_What is needed_
After locating the line that contains "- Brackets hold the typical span" in the records below, write out exactly that line and each line after it through the one that contains "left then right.", and nothing else.

_Stored data_
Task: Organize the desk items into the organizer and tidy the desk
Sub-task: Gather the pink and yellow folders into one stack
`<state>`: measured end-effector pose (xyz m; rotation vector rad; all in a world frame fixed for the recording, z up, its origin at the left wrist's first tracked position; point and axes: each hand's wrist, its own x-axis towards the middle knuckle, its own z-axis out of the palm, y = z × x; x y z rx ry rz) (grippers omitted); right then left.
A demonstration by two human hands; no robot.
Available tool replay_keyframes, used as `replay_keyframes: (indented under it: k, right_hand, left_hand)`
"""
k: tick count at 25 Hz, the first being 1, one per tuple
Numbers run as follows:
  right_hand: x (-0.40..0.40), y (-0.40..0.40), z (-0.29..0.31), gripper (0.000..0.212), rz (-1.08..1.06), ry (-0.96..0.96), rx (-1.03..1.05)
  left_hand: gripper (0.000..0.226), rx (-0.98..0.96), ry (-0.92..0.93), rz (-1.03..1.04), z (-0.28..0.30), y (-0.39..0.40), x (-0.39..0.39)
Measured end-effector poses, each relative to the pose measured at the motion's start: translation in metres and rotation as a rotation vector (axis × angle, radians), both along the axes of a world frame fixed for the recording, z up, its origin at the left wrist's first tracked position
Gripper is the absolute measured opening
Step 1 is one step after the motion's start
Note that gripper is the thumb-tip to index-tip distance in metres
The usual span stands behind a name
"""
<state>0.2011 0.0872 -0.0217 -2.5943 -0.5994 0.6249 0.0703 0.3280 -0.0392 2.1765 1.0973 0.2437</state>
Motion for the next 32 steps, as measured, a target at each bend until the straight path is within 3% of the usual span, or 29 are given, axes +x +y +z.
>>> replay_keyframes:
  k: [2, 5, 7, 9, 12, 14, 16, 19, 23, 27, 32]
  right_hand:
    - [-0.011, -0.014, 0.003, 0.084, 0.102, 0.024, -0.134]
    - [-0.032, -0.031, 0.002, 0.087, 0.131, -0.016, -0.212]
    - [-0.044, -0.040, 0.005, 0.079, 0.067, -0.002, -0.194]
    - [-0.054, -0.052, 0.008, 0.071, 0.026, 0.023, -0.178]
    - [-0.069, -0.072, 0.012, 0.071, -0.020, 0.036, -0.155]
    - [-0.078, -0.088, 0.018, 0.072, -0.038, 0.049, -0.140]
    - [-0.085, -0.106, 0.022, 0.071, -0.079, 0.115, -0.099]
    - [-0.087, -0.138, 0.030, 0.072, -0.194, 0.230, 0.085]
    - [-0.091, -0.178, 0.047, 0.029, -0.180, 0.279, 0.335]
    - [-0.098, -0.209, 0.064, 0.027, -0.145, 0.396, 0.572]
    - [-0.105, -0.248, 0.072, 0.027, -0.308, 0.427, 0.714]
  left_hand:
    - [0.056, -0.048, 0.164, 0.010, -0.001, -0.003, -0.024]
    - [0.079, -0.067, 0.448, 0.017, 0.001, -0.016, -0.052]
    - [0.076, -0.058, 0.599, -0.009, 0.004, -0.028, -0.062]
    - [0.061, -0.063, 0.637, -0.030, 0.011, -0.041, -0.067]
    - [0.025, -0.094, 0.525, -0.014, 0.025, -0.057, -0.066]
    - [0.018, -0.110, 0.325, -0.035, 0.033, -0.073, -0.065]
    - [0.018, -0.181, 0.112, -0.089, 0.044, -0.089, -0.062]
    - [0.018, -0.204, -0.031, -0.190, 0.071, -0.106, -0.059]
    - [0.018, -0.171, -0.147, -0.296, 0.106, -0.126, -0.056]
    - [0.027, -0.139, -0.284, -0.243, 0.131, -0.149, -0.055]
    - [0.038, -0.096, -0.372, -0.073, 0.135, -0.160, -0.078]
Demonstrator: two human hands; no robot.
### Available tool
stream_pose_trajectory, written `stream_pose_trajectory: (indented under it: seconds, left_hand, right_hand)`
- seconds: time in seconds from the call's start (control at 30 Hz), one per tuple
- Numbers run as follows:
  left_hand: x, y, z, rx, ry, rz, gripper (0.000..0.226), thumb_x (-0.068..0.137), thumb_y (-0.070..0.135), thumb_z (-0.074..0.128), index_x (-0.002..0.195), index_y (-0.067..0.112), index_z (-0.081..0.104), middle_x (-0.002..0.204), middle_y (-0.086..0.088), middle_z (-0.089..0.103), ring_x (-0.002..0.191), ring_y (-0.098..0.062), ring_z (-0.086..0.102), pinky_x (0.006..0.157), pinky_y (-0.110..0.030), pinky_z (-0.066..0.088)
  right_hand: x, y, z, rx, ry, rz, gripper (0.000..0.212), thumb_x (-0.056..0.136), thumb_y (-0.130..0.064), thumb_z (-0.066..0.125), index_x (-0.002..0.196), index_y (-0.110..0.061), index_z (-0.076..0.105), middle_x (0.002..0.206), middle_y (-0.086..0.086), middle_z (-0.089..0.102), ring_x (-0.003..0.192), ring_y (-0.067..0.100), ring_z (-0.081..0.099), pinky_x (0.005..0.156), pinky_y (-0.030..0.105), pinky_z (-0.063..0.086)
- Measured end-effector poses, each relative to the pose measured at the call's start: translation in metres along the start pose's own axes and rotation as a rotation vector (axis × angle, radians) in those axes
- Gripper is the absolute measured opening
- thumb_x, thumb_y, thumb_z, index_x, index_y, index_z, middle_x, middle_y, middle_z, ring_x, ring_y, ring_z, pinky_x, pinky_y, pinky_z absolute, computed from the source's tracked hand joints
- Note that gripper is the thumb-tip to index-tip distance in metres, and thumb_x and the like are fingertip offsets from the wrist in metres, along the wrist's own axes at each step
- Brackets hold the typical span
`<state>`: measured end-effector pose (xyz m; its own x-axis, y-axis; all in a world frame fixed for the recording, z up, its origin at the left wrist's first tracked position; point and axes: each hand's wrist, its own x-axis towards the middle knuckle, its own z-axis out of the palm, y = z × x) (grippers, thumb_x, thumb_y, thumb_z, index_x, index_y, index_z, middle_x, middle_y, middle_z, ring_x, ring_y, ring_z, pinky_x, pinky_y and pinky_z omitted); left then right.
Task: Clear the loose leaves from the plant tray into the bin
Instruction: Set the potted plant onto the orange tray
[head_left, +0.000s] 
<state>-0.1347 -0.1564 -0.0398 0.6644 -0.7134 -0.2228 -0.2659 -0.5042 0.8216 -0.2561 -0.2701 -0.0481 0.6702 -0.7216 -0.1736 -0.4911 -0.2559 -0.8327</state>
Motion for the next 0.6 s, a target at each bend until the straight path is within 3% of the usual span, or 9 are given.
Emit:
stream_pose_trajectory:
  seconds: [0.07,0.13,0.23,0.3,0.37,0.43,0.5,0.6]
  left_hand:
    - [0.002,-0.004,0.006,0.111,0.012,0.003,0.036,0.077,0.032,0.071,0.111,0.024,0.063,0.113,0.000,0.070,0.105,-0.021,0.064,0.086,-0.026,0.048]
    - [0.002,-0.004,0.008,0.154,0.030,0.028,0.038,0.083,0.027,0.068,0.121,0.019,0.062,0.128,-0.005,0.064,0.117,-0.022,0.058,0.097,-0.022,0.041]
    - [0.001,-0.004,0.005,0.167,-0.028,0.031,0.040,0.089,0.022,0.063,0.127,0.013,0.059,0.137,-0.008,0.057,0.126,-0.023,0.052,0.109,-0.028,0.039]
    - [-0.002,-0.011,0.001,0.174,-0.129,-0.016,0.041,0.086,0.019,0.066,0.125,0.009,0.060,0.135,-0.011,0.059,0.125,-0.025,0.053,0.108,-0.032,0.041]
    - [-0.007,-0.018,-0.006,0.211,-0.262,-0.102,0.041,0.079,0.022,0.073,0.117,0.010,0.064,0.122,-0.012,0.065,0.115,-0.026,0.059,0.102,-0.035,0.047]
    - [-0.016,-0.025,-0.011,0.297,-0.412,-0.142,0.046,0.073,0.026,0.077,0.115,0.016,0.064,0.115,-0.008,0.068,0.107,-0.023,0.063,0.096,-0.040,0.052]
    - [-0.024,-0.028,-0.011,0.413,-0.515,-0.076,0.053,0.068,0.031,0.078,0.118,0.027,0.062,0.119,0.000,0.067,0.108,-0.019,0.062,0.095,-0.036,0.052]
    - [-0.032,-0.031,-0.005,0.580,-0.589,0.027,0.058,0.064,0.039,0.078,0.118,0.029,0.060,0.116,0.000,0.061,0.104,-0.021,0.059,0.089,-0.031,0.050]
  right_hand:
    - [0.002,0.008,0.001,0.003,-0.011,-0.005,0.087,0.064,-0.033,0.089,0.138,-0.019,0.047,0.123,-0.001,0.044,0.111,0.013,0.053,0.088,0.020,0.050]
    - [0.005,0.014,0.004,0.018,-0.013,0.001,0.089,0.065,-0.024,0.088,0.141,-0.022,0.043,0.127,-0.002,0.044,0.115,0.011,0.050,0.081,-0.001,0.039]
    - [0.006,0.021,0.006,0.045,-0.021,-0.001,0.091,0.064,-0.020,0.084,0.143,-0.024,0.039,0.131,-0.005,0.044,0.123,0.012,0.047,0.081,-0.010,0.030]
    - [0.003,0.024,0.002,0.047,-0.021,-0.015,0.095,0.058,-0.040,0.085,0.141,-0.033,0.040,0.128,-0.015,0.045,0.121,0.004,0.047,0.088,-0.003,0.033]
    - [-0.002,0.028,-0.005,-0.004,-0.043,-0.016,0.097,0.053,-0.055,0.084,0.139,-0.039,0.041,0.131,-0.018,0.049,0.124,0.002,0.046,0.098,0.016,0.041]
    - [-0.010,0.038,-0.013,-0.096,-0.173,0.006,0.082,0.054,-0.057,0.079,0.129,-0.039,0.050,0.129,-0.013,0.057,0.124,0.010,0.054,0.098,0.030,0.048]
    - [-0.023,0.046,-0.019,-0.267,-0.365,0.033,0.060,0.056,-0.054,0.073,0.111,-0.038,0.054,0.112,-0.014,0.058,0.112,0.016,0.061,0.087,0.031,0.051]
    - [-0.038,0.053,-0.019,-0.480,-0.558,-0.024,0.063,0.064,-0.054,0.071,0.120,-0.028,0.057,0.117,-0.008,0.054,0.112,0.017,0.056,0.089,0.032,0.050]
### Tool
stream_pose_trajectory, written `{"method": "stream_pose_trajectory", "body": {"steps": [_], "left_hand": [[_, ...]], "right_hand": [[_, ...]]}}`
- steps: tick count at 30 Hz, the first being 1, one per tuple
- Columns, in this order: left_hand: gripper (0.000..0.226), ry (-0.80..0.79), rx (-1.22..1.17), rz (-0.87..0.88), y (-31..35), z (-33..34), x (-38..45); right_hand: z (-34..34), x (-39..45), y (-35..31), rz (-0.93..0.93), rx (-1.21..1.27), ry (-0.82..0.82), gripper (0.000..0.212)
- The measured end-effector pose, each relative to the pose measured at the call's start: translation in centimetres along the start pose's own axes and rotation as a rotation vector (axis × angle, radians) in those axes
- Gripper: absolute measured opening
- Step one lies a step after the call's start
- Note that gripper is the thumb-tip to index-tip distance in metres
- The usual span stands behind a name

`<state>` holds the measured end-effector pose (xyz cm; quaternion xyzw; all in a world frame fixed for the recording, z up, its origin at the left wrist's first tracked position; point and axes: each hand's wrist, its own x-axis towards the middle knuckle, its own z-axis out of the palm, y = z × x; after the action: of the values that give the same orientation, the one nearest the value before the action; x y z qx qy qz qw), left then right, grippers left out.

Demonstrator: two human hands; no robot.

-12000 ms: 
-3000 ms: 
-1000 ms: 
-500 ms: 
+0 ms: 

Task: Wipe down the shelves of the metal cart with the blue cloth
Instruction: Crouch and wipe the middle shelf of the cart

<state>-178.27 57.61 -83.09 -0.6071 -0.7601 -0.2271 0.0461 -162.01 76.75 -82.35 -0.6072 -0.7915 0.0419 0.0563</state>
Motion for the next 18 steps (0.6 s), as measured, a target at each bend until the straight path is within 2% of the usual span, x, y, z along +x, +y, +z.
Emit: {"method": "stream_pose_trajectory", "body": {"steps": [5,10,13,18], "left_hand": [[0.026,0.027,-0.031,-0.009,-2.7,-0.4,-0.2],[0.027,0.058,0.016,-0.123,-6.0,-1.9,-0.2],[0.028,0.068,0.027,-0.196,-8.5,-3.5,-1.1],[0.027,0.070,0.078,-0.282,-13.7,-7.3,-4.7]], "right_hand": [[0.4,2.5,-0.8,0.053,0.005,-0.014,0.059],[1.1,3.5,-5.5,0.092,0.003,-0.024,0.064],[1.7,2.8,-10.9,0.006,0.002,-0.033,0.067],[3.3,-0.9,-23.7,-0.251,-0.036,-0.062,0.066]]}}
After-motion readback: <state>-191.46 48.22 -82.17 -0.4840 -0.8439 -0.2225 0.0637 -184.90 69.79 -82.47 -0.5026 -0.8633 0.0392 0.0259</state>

_Response box_
- Brackets hold the typical span
`<state>`: measured end-effector pose (xyz m; its own x-axis, y-axis; all in a world frame fixed for the recording, z up, its origin at the left wrist's first tracked position; point and axes: each hand's wrist, its own x-axis towards the middle knuckle, its own z-axis out of the palm, y = z × x) (grippers, thumb_x, thumb_y, thumb_z, index_x, index_y, index_z, middle_x, middle_y, middle_z, ring_x, ring_y, ring_z, pinky_x, pinky_y and pinky_z omitted); left then right.

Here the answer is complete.